I’ve been told before I don’t know how to rest. To an extent, I think that’s true. I do always like doing something, work or play. I never saw it as a problem though because I know so many people more extreme than me. America and Japan are not exactly known for their work life balance, nor do they score high on societal happiness assessments. I would guess there is some correlation. Americans sacrifice their lives to achieve the American Dream while Japanese give them up for the company;  either way the result are the same. I see in myself the influences of both, the temptation to “always be doing something” instead of taking a moment to breathe or reflect. I want to feel productive, that’s not a bad thing . But if it’s simply checking items off to feel productive it’s meaningless, a mouse spinning on a wheel. It can even be damaging because you don’t take time to reflect on the big picture. There is motion but no movement.

I’m reading a book called “The One Thing” and I’m trying to now narrow the scope of my life. The premise is that most extremely successful people focus on one or two things, excelling and being known for just those. That’s hard for me because I want to do everything. I want to start more businesses and travel everywhere, play professional pickleball, teach camps, grow both of my travel companies, work as a freelance tour guide, organize tourmaments and introduce pickleball to more people (all of which I have been doing concurrently). Doing all those things are great and they might be profitable but are they sustainable long-term? Maybe not. Warren Buffet has a similar exercise where you write down 25 goals, then decide the top 5. Because you can only focus on 5 things at a time, you are not allowed to even think about the other 20 goals until you have accomplished the first 5.

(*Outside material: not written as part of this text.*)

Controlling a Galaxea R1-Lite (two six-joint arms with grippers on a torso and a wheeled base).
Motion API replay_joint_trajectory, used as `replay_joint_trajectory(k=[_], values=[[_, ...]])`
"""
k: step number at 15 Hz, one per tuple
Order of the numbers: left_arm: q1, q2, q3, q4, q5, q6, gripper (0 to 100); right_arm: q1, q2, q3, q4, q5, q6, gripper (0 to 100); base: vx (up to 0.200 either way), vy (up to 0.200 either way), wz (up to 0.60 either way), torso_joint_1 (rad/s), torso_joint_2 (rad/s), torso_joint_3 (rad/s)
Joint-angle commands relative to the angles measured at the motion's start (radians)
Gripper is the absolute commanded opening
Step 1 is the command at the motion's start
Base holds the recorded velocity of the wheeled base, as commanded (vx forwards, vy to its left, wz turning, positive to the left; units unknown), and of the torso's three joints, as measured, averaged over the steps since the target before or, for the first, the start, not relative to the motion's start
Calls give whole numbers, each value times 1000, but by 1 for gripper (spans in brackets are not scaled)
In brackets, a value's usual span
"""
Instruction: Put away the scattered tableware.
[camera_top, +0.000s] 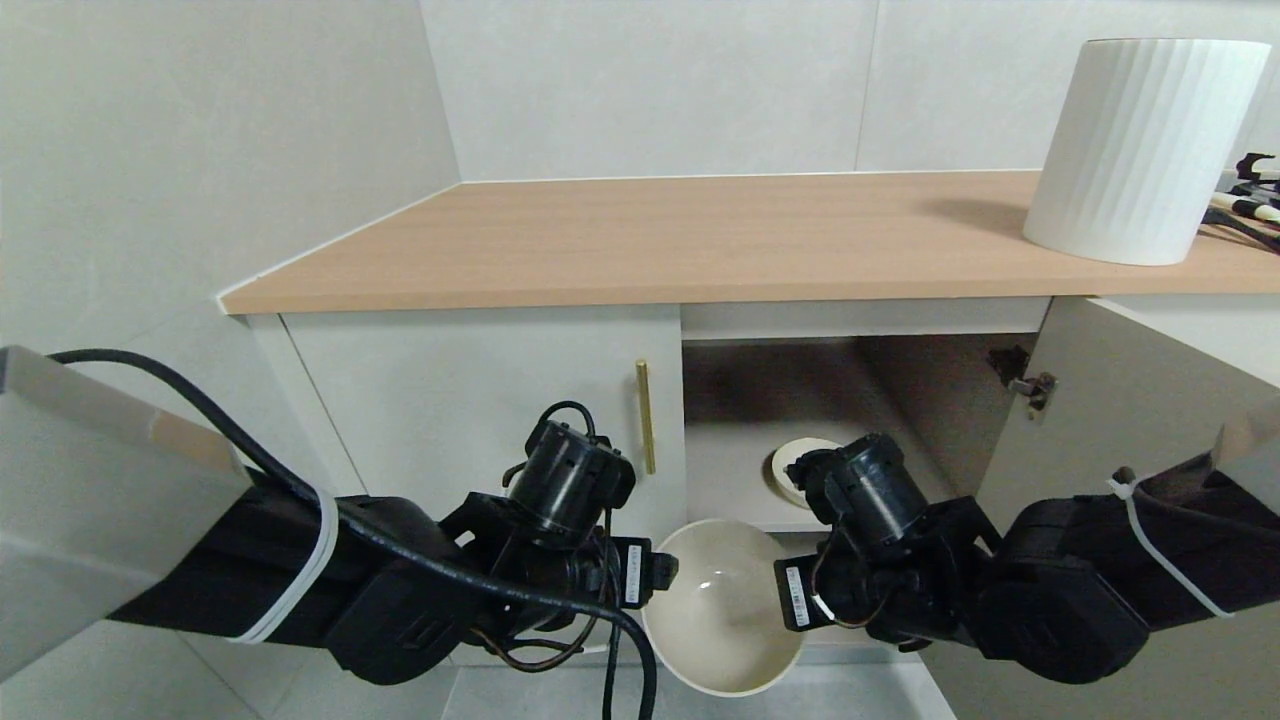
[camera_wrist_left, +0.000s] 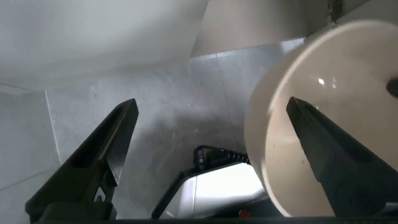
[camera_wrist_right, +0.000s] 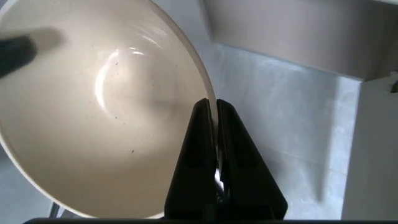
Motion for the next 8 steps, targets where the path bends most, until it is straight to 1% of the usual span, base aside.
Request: replay_joint_trajectory(k=[1, 2, 3, 4, 7, 8], values=[[0, -4, 0, -3, -2, -1, 100, -4, 13, 1, -6, -7, 1, 0, 0, 0, 0, 0, 0, 0], [0, -7, 0, -2, -2, -1, 100, -24, 52, 4, -66, -82, 1, 0, 0, 0, 0, 0, 0, 0], [0, -7, 0, -3, -2, -1, 100, -32, 67, 7, -98, -100, 1, 0, 0, 0, 0, 0, 0, 0], [0, -7, 0, -3, -2, -1, 100, -55, 98, 10, -169, -123, -1, 0, 0, 0, 0, 0, 0, 0], [0, -8, 0, -3, -2, -4, 100, -113, 170, 14, -336, -131, -5, 0, 0, 0, 0, 0, 0, 0], [0, -13, 0, -3, -2, -4, 100, -145, 205, 11, -425, -139, -8, 0, 0, 0, 0, 0, 0, 0]])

I also like the ideas of the FIRE community (Financial Independence, Retire Early) and watch a lot of videos on the concept. As a minimalist, it appeals to me to live simply now so that when you achieve your financial goals, you don’t have to work if you don’t want to. While I like the idea, I’ve realized that it can turn work into something to trudge through with the light (retirement) at the end of the tunnel (work). I don’t want work to be a burden though, I want it to be fun and fulfilling. I want the financial independence of not having to work, but the desire to continue working because it’s meaningful. And for work to be all those things, I’m realizing I have to do a little bit less. Maybe that’s asking for too much. Or maybe turning 31 has forced me to realize that I’m not superman, I’m getting pretty old after all 😉

All that to say, it’s nice to have some time to reflect. I see the value now of scheduling time for reflection because it can be as important as the time you spend working. I wouldn’t say I’m in the rat race, but I can force myself back in if I constantly work without reflecting. You can’t always align your work with your talents or preferences, but at least you should know why you are working. There is still so much I want to do, I’m realizing it just takes time. As someone else famous said, “we overestimate what we can do in 1 year and underestimate what we can do in 10”. I want to continue doing the things I love for a long time, that’s what real achievement means to me.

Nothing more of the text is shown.